(GOAL OF THE EXERCISE):
The answer must consist of each line below that contains the string "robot".

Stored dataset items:
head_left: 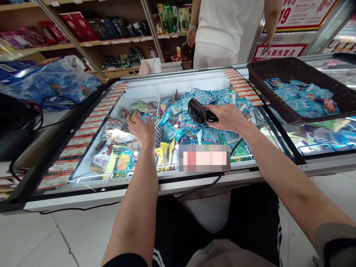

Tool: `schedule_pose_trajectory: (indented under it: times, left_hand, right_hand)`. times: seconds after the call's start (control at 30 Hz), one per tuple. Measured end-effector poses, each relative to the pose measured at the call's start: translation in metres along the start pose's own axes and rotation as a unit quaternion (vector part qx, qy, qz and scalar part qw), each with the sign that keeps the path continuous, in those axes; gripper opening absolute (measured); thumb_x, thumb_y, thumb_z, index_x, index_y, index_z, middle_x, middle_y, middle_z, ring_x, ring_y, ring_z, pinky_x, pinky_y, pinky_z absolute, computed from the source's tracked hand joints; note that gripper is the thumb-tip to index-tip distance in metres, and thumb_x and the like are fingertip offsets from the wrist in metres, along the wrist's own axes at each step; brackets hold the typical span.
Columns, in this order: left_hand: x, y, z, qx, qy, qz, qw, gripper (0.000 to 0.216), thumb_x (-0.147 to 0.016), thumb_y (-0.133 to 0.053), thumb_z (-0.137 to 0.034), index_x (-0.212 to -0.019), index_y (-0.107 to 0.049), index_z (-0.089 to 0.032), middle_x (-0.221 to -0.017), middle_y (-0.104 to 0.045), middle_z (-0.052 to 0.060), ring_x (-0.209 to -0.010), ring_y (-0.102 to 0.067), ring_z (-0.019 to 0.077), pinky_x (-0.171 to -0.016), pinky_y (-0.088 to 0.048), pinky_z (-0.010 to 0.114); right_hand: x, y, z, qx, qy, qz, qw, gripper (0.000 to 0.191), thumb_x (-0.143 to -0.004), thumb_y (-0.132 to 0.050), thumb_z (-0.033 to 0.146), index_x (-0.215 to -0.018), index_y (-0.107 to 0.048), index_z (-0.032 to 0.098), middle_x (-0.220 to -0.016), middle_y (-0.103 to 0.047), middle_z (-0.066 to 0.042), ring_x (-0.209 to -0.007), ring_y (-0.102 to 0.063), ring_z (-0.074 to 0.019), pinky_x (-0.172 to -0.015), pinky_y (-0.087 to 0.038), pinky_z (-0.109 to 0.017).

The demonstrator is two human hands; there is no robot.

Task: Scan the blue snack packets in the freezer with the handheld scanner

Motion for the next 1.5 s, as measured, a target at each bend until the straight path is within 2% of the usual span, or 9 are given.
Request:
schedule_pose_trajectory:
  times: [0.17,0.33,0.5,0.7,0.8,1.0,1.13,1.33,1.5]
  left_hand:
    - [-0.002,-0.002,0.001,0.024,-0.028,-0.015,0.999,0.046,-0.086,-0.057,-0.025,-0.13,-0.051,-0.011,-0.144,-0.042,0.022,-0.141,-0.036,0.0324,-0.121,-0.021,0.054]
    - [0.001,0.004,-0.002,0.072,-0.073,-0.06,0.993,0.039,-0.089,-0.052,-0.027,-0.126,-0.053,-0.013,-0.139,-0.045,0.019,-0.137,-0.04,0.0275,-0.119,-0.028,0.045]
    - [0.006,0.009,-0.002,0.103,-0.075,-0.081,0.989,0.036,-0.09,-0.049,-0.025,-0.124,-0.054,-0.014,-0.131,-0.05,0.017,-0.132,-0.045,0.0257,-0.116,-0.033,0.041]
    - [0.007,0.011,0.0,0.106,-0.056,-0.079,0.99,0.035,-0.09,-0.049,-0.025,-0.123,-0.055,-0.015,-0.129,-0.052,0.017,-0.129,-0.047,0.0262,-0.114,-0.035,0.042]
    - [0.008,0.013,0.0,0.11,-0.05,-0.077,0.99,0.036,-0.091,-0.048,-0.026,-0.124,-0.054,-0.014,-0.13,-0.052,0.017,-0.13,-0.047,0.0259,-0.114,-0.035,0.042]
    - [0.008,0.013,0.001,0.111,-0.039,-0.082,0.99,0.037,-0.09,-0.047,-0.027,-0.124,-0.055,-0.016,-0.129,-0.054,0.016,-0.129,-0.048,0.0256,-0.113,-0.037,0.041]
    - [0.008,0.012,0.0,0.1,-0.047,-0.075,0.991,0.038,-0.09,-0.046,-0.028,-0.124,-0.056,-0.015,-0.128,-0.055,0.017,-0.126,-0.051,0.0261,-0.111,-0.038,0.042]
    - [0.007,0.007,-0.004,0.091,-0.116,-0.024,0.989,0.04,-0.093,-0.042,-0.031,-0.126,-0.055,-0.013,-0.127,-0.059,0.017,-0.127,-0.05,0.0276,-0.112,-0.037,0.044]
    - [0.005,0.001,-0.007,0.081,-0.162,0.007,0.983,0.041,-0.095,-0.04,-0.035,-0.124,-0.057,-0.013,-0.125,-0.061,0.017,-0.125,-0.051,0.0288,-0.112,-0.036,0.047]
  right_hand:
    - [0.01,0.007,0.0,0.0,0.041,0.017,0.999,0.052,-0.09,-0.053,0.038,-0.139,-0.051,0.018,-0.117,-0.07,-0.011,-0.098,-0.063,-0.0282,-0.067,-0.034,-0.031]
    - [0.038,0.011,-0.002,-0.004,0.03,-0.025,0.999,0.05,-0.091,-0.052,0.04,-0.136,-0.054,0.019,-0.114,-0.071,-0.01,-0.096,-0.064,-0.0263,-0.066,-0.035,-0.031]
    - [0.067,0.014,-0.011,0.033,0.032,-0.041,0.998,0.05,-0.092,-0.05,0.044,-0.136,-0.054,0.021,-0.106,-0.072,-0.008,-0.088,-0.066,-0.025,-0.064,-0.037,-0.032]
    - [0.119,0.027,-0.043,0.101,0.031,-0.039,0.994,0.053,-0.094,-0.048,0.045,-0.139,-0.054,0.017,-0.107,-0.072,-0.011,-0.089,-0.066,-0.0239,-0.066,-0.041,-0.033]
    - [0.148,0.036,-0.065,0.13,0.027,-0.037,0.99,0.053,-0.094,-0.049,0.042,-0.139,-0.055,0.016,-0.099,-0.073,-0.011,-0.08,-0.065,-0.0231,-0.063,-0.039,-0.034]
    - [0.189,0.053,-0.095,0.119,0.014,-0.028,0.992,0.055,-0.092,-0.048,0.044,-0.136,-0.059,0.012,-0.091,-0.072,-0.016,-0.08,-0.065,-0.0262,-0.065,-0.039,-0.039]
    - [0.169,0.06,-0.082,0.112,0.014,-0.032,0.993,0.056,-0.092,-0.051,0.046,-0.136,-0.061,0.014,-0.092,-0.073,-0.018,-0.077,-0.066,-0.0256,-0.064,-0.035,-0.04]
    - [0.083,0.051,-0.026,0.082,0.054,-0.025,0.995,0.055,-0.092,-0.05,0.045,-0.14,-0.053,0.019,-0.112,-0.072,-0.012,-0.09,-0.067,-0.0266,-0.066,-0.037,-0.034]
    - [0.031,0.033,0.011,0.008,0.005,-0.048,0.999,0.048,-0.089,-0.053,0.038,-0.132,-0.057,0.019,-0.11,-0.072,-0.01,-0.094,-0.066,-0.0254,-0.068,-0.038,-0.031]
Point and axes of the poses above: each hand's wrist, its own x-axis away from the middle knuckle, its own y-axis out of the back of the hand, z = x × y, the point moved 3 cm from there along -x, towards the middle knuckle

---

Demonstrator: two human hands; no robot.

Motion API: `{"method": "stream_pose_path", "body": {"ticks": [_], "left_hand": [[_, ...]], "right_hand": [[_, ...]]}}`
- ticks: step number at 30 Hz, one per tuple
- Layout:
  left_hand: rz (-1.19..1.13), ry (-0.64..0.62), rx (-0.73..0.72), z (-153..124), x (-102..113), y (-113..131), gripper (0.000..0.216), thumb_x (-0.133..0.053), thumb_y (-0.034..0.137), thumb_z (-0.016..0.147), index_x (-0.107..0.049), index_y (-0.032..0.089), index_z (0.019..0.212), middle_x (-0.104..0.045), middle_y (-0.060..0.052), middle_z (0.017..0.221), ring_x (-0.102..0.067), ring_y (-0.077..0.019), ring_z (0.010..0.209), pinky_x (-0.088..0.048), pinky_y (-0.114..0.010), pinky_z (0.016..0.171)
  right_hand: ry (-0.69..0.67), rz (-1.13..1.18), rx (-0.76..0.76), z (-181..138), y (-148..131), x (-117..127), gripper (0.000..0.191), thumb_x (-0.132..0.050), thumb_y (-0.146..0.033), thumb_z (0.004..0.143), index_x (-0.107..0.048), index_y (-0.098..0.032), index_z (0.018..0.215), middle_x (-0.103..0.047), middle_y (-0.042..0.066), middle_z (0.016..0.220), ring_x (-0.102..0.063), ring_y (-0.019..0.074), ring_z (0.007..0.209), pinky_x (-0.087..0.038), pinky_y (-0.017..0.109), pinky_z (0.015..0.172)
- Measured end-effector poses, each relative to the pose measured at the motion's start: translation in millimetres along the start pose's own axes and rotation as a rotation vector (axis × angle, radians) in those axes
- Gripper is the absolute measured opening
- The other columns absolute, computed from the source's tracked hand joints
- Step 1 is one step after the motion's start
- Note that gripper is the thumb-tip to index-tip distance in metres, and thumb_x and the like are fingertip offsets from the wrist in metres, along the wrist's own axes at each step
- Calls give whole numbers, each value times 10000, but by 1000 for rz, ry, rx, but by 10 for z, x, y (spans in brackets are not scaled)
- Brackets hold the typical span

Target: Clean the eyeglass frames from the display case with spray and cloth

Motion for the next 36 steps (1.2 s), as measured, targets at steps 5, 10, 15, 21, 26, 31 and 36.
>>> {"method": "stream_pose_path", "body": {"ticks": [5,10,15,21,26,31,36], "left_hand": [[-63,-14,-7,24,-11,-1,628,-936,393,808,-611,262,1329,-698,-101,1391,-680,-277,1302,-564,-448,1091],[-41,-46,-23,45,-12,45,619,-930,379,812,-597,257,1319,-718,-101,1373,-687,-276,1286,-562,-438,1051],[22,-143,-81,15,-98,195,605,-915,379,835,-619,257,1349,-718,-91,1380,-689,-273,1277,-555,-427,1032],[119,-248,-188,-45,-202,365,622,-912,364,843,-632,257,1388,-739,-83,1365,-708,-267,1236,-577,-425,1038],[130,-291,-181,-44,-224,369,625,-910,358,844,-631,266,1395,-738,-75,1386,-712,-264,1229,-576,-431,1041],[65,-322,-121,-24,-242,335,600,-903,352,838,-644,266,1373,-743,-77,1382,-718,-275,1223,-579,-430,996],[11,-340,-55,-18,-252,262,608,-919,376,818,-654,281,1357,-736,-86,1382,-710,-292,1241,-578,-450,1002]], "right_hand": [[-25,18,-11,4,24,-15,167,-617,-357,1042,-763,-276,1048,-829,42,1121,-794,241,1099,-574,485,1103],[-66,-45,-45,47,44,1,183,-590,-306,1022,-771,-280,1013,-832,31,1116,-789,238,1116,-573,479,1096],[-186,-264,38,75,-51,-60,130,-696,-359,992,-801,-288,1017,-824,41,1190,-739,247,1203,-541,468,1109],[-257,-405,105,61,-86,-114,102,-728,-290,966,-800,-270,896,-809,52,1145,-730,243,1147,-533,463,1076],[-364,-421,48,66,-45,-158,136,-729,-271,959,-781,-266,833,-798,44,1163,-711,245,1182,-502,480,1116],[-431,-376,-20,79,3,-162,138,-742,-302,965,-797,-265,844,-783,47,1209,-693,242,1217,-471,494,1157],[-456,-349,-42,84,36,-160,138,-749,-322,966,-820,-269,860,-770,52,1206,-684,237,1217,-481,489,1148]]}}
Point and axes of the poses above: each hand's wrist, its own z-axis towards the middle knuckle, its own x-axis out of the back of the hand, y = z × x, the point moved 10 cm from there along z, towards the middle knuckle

(EXERCISE RESULT):
The demonstrator is two human hands; there is no robot.
Demonstrator: two human hands; no robot.

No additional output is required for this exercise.